Doch zurück zu unserer Reise: Die Unterkunft, ein stilvoll eingerichtetes Apartment in zentraler Lage und tollem Ausblick, fanden wir im Vorfeld via airbnb und war eines der Highlights unseres Aufenthaltes und jede Empfehlung wert.

Wir erkundeten die Stadt fast ausschließlich zu Fuß und starteten dazu in Buda, überquerten die Kettenbrücke und ließen uns in Pest durch das jüdische Viertel treiben, um zu erkunden, wie die Menschen in Zeiten des Wandels in ihrer Stadt leben. Kulinarisch haben es uns dabei die köstlichen Hummus-Gerichte angetan. Später probierten wir eine echte ungarische Spezialität auf einem traditionellen Farmers-Market. Das in Öl gebratene Fladenbrot Langosch wird mit reichlich Knoblauch bestrichen. Simpel und lecker!

Im Capacenter sahen wir eindrucksvolle Farbfotos vom Magnum Fotografen Robert Capa (geboren in Budapest) und besuchten am nächsten Tag die Word Press Photo Ausstellung. Die historischen Fotos von Capa und die Aufnahmen des aktuellen Zeitgeschehens demonstrierten eindrucksvoll die visuelle Veränderung der Bildreportagen. Während Capa noch mit vergleichsweise ruhiger ästhetischer Bildsprache zu Werke schritt, scheinen sich Fotos aus aktuellen Kriegs- und Krisengebieten in puncto Dramatik, Brutalität und physischer Nähe zum Menschen zu überbieten.

Besonders interessant waren für mich die Erläuterungen zu Capas frühen Erfahrungen mit der Farbfotografie. Capa experimentierte bereits 1938 mit dem neuen Medium – zwei Jahr nachdem Kodak den ersten Farb-Rollfilm Kodachrome herausbrachte. Der Fotojournalist erkannte unmittelbar das Potenzial.

„Please immediately send 12 rolls of Kodachrome with all instructions; whether special filters are needed, etc. – short, all I should know. Send it ‚Via Clipper‘ because I have an idea for Life.“Robert Capa, 1938

Als nachteilig stellten sich damals im Vergleich zum Schwarz-Weiß-Film die geringere Empfindlichkeit, lange Durchlaufzeiten zum Entwickeln der Filme bei Kodak selbst und damit geringes Interesse der Printmedien für Farbfotos heraus. Trotzdem hielt Capa an seiner Überzeugung fest und war fast immer mit zwei Kameras unterwegs – eine für Farb- und eine für Schwarz-Weiß-Fotos.
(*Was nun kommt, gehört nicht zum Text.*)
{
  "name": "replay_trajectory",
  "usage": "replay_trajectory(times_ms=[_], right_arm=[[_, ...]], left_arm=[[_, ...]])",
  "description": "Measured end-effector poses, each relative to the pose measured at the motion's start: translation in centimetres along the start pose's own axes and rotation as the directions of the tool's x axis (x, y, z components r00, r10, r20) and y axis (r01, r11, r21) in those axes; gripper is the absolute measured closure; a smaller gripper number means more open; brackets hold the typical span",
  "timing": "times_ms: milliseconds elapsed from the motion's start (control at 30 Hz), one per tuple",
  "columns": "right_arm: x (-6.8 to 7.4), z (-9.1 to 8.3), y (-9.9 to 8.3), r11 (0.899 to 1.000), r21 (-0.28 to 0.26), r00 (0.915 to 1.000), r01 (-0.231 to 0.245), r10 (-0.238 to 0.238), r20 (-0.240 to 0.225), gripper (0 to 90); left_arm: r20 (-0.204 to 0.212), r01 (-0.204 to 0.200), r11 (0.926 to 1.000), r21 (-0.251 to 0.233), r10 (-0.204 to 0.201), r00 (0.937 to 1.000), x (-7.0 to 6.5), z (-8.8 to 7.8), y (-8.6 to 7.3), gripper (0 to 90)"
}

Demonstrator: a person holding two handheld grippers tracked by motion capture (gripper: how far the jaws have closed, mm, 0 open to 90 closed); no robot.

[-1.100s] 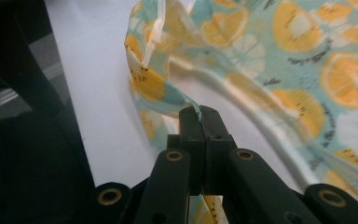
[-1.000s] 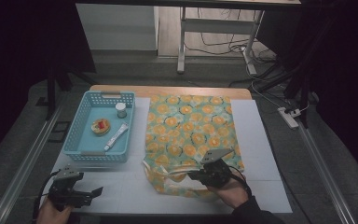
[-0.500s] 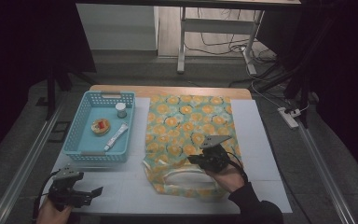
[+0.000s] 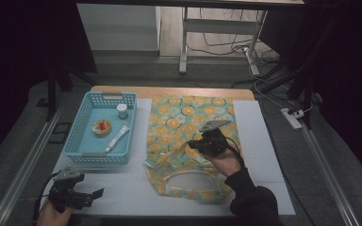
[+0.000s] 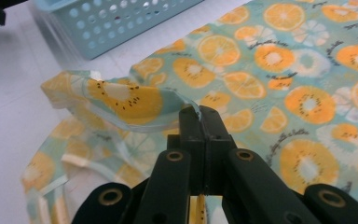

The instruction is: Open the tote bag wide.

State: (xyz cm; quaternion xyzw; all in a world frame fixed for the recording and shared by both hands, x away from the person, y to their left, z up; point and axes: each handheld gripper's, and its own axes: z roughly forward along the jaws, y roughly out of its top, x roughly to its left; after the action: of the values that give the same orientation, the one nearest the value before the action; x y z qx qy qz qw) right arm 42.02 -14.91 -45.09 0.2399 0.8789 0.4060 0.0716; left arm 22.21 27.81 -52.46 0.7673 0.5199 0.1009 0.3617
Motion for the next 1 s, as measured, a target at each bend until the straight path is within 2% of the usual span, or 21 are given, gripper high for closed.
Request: replay_trajectory(times_ms=[367,500,767,1000], right_arm=[[-1.7,0.9,1.5,1.0,-0.017,0.9995,-0.011,0.012,0.029,90.0],[-2.4,1.2,1.9,1.0,-0.024,0.9991,-0.02,0.021,0.036,90.0],[-3.2,1.7,2.6,1.0,-0.024,0.9987,-0.012,0.013,0.05,90.0],[-4.5,2.6,2.8,0.999,-0.028,0.9966,-0.038,0.04,0.073,90.0]], left_arm=[[-0.022,0.005,1.0,-0.001,-0.005,0.9997,-0.1,-0.1,0.1,0.0],[-0.041,-0.01,0.9999,-0.008,0.01,0.9991,-0.1,0.0,0.2,0.0],[-0.033,0.006,1.0,-0.006,-0.006,0.9994,0.1,0.1,0.2,0.0],[-0.027,-0.009,0.9998,0.016,0.01,0.9996,0.0,0.4,0.3,0.0]])
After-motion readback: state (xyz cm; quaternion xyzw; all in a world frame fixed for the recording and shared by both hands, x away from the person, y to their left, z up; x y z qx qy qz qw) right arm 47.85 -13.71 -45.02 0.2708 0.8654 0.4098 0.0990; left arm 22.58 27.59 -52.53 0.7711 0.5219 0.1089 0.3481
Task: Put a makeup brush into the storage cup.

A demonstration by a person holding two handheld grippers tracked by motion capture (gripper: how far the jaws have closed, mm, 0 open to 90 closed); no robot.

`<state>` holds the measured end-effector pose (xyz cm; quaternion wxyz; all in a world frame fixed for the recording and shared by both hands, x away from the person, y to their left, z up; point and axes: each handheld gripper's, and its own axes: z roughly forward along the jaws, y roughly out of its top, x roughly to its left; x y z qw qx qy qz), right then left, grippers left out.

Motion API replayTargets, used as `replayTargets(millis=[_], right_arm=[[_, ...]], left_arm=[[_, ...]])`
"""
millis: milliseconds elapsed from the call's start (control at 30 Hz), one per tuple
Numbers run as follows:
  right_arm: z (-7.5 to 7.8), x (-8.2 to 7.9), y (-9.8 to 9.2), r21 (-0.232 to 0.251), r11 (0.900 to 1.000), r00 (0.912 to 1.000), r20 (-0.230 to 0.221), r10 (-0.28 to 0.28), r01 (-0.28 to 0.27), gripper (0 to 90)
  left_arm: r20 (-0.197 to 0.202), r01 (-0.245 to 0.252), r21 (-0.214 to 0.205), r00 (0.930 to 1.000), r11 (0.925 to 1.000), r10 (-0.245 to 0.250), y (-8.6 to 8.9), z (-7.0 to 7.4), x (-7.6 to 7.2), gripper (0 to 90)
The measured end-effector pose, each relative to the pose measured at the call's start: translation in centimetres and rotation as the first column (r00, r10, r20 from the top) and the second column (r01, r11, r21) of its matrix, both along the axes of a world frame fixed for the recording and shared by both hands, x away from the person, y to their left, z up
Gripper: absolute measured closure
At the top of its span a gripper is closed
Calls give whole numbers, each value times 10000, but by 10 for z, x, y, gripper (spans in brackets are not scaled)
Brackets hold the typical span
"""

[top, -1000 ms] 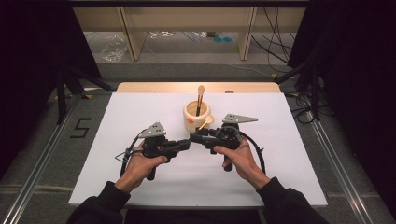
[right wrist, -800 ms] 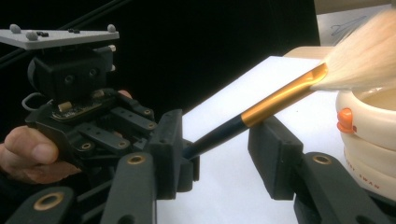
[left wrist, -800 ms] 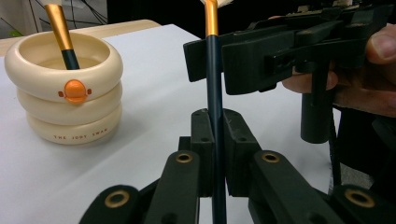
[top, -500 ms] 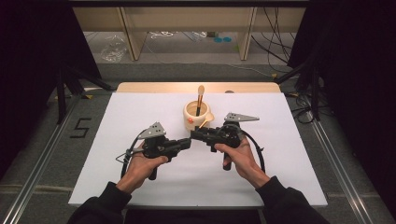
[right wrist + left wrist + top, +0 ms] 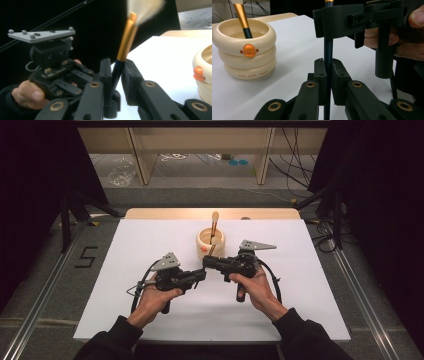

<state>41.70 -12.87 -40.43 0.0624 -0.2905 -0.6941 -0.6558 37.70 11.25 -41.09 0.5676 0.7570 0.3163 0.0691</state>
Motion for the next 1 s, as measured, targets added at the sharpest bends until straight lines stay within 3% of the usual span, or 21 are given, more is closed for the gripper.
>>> replayTargets(millis=[167, 200, 333, 567, 733, 800, 1000], right_arm=[[1, 1, 2, 32, 9999, 9988, 484, 108, -109, 827], [2, -1, 2, -7, 9999, 9995, 295, 135, -135, 828], [4, -2, 2, -77, 9998, 9991, 385, 165, -162, 831], [5, -3, 3, -185, 9997, 9962, 854, 164, -148, 833], [10, -5, 3, -701, 9974, 9935, 1122, 212, -133, 833], [11, -4, 2, -871, 9962, 9888, 1487, 147, -17, 833], [15, -4, -2, -1494, 9885, 9808, 1952, 62, 235, 833]], left_arm=[[29, 12, -54, 10000, 10000, -11, -1, -1, 0, 836], [24, 20, -78, 10000, 10000, -20, -1, -1, 0, 836], [2, 19, -140, 10000, 9999, -19, -2, -1, -1, 835], [-27, 183, -29, 9998, 9998, -183, -4, -4, 0, 804], [155, 216, 123, 9996, 9997, -218, -6, -4, -2, 607], [144, 137, 258, 9998, 9996, -140, -6, -4, -2, 507], [188, -227, 717, 9996, 9972, 214, -4, -5, -4, 334]])
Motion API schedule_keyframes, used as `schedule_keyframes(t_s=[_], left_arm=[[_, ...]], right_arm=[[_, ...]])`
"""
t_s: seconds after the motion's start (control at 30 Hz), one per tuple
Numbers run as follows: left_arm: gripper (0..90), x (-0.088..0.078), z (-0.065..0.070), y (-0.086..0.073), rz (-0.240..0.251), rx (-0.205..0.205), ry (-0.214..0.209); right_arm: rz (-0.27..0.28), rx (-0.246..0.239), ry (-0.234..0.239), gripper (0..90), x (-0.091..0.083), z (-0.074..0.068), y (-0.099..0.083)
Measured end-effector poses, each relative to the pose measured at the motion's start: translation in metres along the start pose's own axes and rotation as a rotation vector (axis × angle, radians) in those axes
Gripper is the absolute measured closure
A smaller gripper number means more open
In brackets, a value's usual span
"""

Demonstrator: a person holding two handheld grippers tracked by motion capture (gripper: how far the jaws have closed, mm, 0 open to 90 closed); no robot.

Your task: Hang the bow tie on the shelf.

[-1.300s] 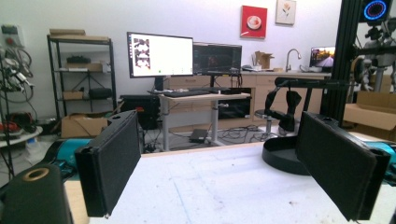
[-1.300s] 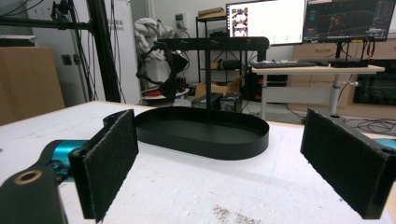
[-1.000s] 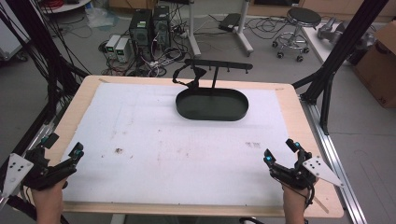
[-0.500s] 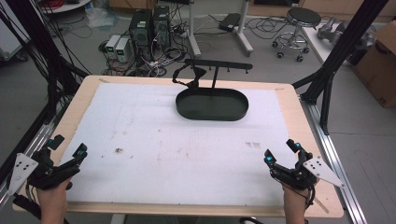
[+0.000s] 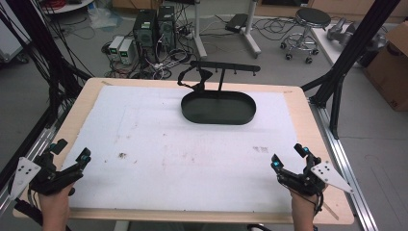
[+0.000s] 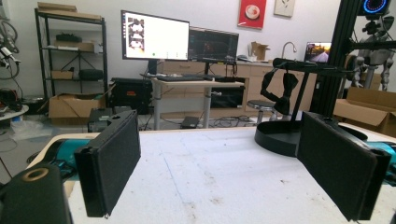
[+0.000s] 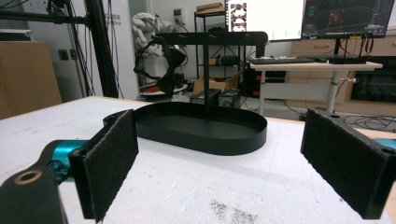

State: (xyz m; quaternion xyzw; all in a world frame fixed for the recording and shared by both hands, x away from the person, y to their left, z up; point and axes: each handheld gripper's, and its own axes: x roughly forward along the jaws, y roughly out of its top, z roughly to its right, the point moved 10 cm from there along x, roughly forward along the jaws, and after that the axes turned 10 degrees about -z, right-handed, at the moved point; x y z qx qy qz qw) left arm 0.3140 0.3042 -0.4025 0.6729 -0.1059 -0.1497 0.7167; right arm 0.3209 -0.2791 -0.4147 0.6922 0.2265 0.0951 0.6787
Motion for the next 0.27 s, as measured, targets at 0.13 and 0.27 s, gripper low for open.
schedule_keyframes(t_s=[0.13,0.27], left_arm=[[14.4,-0.0003,-0.0003,0.0001,-0.001,0.009,0.005],[14.4,-0.0008,-0.0014,0.0001,-0.002,0.010,0.008]], right_arm=[[0.002,0.002,-0.001,10.1,-0.0008,0.0001,0.0007],[0.006,0.004,-0.003,10.1,-0.0016,0.0007,0.0017]])
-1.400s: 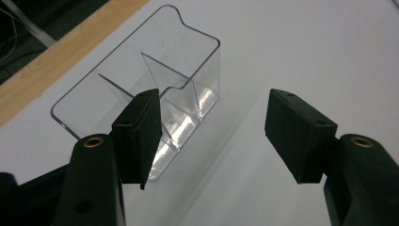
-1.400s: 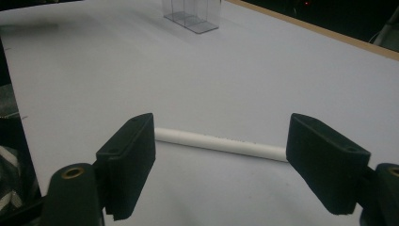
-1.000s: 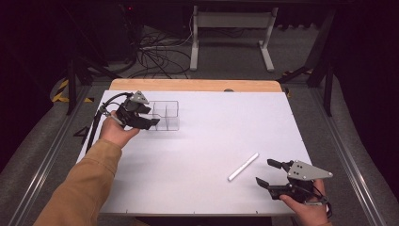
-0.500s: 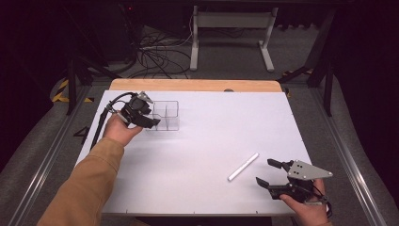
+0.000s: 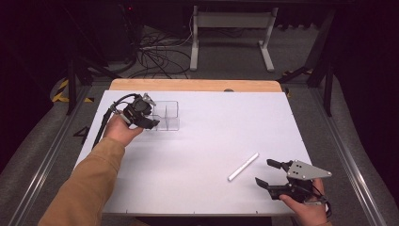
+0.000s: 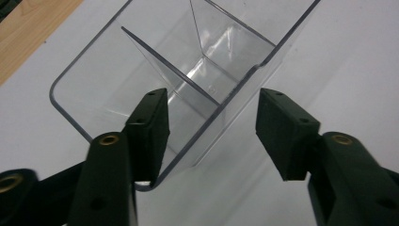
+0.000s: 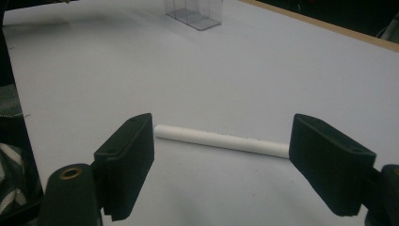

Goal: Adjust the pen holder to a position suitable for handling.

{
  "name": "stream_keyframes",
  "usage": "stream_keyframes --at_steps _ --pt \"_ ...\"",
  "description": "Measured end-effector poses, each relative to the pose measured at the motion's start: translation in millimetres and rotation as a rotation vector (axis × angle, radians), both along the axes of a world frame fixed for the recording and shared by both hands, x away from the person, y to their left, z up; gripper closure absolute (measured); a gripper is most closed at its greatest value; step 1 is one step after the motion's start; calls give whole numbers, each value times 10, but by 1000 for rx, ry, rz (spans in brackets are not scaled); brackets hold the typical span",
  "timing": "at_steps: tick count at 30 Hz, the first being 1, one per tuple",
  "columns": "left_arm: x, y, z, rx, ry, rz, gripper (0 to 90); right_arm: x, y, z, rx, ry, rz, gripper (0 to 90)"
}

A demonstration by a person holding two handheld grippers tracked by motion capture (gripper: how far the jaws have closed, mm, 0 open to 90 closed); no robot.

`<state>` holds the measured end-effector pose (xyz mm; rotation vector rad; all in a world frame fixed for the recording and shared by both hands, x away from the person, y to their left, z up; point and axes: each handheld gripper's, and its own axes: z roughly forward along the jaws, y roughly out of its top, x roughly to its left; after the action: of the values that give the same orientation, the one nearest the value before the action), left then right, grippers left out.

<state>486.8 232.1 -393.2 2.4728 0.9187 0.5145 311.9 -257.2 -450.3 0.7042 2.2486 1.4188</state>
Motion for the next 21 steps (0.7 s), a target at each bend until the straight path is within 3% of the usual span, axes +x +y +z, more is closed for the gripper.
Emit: stream_keyframes --at_steps 3,9,11,18,21 --pt "-42 -24 -6 93 -1 -31 565 0 2 -3 1 1 2 239" --pt "-104 -42 -5 179 -6 -121 677 6 7 -15 0 7 6 239" --pt "-125 -37 1 189 -16 -159 706 6 11 -15 0 6 9 239" --pt "-187 -56 40 181 5 -266 839 10 13 -23 1 11 14 237" --pt "-218 -97 50 191 4 -276 881 12 13 -24 2 13 14 236"
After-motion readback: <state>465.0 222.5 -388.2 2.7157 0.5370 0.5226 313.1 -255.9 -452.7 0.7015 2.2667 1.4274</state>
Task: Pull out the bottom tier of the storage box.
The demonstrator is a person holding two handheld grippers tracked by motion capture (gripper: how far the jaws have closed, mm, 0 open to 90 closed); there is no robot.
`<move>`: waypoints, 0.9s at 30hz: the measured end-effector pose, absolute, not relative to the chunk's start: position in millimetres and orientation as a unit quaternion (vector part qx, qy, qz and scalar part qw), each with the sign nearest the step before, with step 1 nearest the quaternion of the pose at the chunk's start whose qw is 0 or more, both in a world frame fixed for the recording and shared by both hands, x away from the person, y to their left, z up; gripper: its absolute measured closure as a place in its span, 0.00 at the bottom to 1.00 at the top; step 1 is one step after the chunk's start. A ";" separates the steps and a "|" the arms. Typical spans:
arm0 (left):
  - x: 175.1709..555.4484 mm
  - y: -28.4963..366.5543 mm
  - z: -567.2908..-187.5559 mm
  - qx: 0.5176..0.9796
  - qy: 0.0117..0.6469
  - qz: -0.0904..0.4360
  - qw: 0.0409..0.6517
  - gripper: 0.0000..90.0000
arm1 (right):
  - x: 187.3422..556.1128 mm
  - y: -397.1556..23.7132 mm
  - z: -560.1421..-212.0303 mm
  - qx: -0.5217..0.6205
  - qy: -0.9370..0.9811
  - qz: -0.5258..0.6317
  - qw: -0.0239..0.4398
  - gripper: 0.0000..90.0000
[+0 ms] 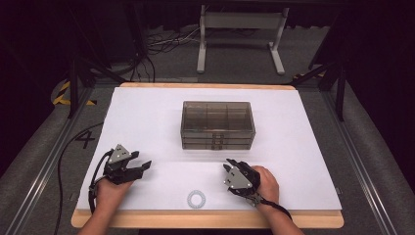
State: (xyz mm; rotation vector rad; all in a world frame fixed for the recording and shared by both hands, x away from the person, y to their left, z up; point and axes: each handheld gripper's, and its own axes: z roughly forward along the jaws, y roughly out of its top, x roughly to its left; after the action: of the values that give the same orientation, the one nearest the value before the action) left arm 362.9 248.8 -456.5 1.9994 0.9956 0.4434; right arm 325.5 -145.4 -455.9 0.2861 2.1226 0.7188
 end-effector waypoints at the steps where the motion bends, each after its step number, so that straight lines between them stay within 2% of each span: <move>1: 362.9 248.8 -456.5 0.797 0.397 0.177 0.419 0.41 | 325.5 -145.5 -456.8 0.114 0.849 0.288 0.428 0.83; 13: 362.9 248.6 -456.4 0.797 0.397 0.176 0.419 0.41 | 327.2 -147.2 -462.1 0.128 0.845 0.291 0.430 0.83; 27: 362.7 248.0 -457.1 0.801 0.388 0.167 0.425 0.41 | 323.3 -129.3 -467.4 0.098 0.838 0.225 0.487 0.84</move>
State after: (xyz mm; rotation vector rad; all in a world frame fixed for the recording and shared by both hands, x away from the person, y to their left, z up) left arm 362.7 248.0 -457.1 2.0021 0.9705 0.4170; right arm 323.3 -129.3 -467.4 0.2388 2.0380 0.5462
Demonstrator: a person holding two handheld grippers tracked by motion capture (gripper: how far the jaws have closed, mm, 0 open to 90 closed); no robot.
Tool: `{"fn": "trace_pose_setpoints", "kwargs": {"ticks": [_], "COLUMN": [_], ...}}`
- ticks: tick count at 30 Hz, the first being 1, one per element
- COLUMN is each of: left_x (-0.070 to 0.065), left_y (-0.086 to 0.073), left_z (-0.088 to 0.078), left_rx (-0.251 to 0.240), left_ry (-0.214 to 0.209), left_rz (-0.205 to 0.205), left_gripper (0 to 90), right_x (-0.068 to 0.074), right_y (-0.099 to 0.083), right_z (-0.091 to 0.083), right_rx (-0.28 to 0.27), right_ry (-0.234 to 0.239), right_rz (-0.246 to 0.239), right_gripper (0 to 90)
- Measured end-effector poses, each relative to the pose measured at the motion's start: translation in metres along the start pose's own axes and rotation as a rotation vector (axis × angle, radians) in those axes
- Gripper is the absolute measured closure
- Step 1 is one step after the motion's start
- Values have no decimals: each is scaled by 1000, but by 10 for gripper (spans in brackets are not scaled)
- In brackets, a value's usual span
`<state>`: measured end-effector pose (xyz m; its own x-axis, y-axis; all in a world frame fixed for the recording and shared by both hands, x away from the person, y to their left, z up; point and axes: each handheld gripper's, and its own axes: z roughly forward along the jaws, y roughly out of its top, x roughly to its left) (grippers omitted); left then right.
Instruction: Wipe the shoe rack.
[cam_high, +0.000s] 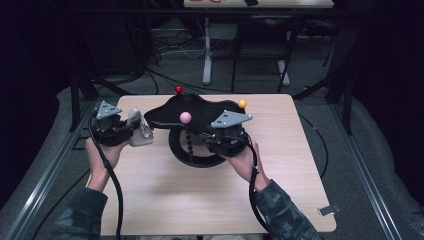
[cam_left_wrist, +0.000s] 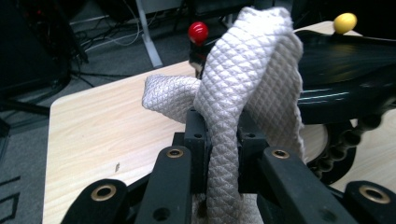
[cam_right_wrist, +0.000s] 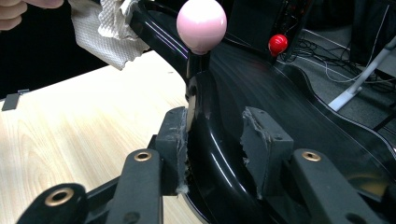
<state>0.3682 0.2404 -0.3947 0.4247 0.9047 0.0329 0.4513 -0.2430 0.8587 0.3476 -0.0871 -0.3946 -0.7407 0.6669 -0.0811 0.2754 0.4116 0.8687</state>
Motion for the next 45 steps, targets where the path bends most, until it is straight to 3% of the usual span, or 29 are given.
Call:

Die Agentur Magnum zeigt bis heute auf ihrer Website ausschließlich Schwarz-Weiß-Fotos ihres Gründungsmitgliedes. Dabei haben mich die fotografische und technische Qualität der Farbaufnahmen in der Ausstellung sehr angesprochen.

In Fotoforen und auf diversen Blogs erscheint mir die Diskussion Farb- vs. Schwarz-Weiß-Fotografie häufig mehr eine Frage persönlicher Paradigmen und weniger eine der visuellen Aussagekraft zu sein. Was ich damit sagen möchte: Gezielt für bestimmte Motive und Serien eingesetzt, können Schwarz-Weiß-Fotos sehr sinnvoll sein. Es gibt ganz sicher Aufnahmen, die erst durch den Verzicht auf Farbe ihr volles Potenzial entfalten. Persönlich fällt es mir immer noch schwer, in Farbe Gesehenes und Fotografiertes anschließend am Rechner in Schwarz-Weiß umzuwandeln.

Letzteres kam für die herbstlichen Eindrücke in Budapest nicht in Frage, um in Farbe genau jenes morbide Flair zu zeigen, das über die Stadt verteilt noch immer präsent ist – alte Autos, restaurierungsbedürftige Fassaden und improvisierte Bars und Clubs, in denen das legendäre Budepester Nachtleben stattfindet.

Die Aufnahmen sind alle mit meiner Leica M und einem 35er Summarit-M Objektiv entstanden.